-- WHAT YOU WILL DO --
A faithful copy of the listing below is needed, one that contains no pictures.

-- SUPPLIED INFORMATION --
^^^^^^^^^^^^^^^^

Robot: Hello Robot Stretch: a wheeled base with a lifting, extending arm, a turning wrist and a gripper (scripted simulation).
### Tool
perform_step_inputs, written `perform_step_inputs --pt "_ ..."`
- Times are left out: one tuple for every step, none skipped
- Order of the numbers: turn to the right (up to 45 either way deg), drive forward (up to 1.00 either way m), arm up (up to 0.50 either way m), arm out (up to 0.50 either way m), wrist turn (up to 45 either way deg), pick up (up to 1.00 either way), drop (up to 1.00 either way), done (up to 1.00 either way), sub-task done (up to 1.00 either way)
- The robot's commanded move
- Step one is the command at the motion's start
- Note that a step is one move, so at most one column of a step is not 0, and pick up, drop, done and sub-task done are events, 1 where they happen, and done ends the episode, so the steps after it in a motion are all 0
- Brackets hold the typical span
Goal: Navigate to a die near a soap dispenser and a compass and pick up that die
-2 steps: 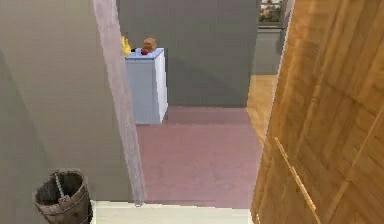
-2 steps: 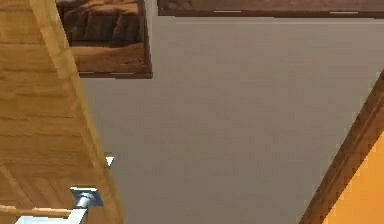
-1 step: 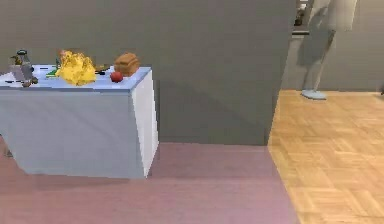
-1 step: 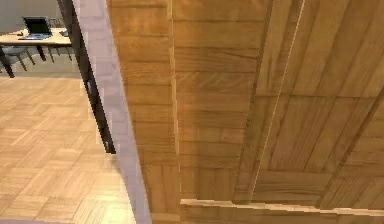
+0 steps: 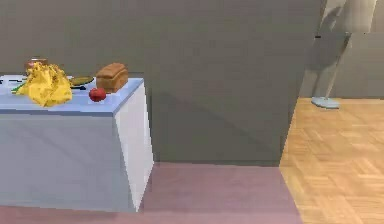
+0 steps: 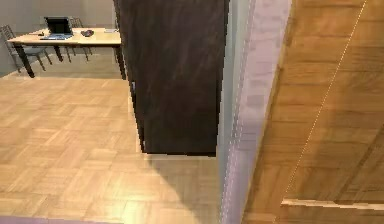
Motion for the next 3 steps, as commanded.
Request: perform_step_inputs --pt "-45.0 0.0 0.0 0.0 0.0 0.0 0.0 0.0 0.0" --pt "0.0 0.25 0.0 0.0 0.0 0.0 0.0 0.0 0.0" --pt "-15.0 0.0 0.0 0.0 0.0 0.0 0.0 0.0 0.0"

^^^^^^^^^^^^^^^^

-- RESULT OF THIS TASK --
Robot: Hello Robot Stretch: a wheeled base with a lifting, extending arm, a turning wrist and a gripper (scripted simulation).
### Tool
perform_step_inputs, written `perform_step_inputs --pt "_ ..."`
- Times are left out: one tuple for every step, none skipped
- Order of the numbers: turn to the right (up to 45 either way deg), drive forward (up to 1.00 either way m), arm up (up to 0.50 either way m), arm out (up to 0.50 either way m), wrist turn (up to 45 either way deg), pick up (up to 1.00 either way), drop (up to 1.00 either way), done (up to 1.00 either way), sub-task done (up to 1.00 either way)
- The robot's commanded move
- Step one is the command at the motion's start
- Note that a step is one move, so at most one column of a step is not 0, and pick up, drop, done and sub-task done are events, 1 where they happen, and done ends the episode, so the steps after it in a motion are all 0
- Brackets hold the typical span
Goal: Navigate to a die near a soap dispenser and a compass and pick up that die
-2 steps: 
-2 steps: 
-1 step: 
-1 step: 
+0 steps: 
+0 steps: 
Motion for the next 3 steps, as commanded.
Request: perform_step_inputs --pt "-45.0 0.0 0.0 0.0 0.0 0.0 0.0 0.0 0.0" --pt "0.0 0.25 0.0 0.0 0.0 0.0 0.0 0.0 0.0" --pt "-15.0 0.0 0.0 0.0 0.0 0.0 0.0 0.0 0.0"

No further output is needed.